Chez saint Matthieu et saint Luc, la scène se passe à Capharnaüm. Chez saint Jean, elle se passe à Cana (avec effet à Capharnaüm).
Chez saint Matthieu et saint Luc, l’homme est un centurion. Chez saint Jean, c’est un « basilikos », dit le texte grec : ce mot est un adjectif qui veut dire « royal ». Il peut être employé comme nom, et ici il voudrait donc dire « officier royal » (d’Hérode Antipas). Mais la Vulgate a traduit par « regulus », littéralement « petit roi », « roitelet » (c’est aussi le nom de l’oiseau).
Chez saint Matthieu et saint Jean, le centurion (ou basilikos) va en personne voir Jésus. Chez saint Luc, il envoie une ambassade.
Chez saint Matthieu, la personne « près de mourir » est en grec un « pais » : un serviteur, ou un enfant. Chez saint Luc, c’est aussi un « pais », quand le centurion s’adresse à Jésus, mais au début et à la fin de l’histoire il est qualifié de « doulos » : esclave. Chez saint Jean, c’est clairement le « fils » du « basilikos ».
Chez saint Matthieu et saint Luc, Jésus s’émerveille de la « grande foi » de ce païen de centurion.
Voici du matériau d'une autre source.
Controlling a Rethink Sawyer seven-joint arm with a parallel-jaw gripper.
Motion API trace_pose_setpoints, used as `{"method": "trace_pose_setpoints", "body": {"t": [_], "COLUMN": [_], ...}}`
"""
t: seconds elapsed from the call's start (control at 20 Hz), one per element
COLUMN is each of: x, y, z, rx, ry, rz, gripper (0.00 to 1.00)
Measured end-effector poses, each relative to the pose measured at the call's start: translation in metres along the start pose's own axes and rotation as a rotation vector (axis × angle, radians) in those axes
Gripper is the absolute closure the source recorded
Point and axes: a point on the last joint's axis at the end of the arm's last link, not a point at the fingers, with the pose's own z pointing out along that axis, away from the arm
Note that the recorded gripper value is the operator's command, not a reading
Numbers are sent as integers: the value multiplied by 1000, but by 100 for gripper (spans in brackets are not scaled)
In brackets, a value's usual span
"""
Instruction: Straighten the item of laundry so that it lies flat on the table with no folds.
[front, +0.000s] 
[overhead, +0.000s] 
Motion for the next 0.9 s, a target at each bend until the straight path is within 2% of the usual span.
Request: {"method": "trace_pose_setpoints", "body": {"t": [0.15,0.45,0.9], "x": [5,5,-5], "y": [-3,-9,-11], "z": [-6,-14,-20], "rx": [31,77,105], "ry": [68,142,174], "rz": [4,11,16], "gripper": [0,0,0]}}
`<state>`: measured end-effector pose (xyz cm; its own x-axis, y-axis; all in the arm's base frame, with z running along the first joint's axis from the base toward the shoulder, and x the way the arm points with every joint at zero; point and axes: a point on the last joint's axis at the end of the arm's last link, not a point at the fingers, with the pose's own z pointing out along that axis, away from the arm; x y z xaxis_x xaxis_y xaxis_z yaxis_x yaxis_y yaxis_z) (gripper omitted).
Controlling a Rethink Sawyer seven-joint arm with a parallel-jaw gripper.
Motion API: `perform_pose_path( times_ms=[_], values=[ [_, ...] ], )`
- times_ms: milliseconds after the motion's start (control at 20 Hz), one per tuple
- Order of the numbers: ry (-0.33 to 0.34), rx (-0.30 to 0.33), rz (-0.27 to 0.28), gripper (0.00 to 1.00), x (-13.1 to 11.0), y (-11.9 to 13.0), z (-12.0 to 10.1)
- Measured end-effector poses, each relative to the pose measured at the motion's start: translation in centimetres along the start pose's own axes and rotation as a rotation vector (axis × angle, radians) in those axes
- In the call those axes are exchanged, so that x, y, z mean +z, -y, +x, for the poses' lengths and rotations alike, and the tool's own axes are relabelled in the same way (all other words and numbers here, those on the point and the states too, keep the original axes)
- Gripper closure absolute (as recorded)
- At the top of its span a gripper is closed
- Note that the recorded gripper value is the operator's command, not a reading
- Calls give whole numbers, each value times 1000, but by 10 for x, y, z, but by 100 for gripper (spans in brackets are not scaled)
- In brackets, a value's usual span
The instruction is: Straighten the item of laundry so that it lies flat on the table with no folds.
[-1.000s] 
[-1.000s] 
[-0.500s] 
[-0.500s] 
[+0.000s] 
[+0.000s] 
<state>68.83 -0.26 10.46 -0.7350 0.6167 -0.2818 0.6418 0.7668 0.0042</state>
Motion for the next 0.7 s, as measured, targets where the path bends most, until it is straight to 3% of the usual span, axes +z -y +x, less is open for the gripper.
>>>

Chez saint Jean, il reproche un manque général de foi, chez le basilikos comme chez les autres : « Si vous ne voyez pas des signes et des prodiges, vous ne croyez pas. »
Il s’agit pourtant d’un seul et même épisode, raconté de façon différente selon le projet de chaque évangéliste. Saint Jean reconstruit l’histoire pour faire un parallèle avec le miracle de Cana : les deux épisodes montrent la progression de la foi, depuis l’incrédulité jusqu’à l’épanouissement dans la vie éternelle. Ici, quand Jésus dit : « Ton enfant vit », saint Jean emploie le verbe « vivre » habituel, mais c’est le mot qui partout ailleurs dans son évangile désigne explicitement la vie éternelle. La vie de l’enfant est ici l’équivalent du vin de Cana.
Ce qui montre indiscutablement qu’il s’agit d’un seul et même épisode, c’est l’emploi des mêmes mots au même moment crucial où le centurion-roitelet croit à la parole de Jésus. « Cet homme crut en la parole que Jésus lui avait dite », lit-on chez saint Jean. « Dis, par (ta) parole », et mon serviteur (ou mon enfant) sera guéri, lit-on dans saint Matthieu et saint Luc. Avec cette construction étrange qui attire l’attention : non pas « dis une parole », mais « dis, par (ta) parole » : par le Verbe, car il n’y a pas d’adjectif possessif dans le texte. Et c’est bien le mot Logos qui est utilisé, les trois fois au datif dans les trois évangiles, et c’est aussi le même mot qui est utilisé pour « dire » (alors qu’il y a plusieurs autres mots en grec pour dire « parole » ou « dire ») : « eipe logo » (Matthieu), « eipe logo » (Luc) « to logo ho eipen » (Jean).
Au centre du récit était le Verbe. La foi dans le Verbe qui est dit. La foi qui est ex auditu, par l’audition de la Parole. La Parole qui a guéri l’enfant (ou serviteur) du centurion, et qui me guérit, comme je l’affirme en reprenant à mon compte le mot du centurion avant de communier au Verbe fait chair : « Domine, non sum dignus (…) sed tantum dic verbo et sanabitur anima mea »…
N.B. Histoire de poursuivre une discussion récurrente sur ce blog, on remarquera que le dialogue de cet évangile ne peut être qu’en grec. Qu’il s’agisse d’un officier de l’armée romaine qui parle grec pour se faire comprendre partout dans l’empire, ou d’un officier royal de la cour d’Hérode Antipas, souverain hellénisé jusqu’à l’os régnant dans sa toute nouvelle capitale Tibériade entièrement gréco-latine.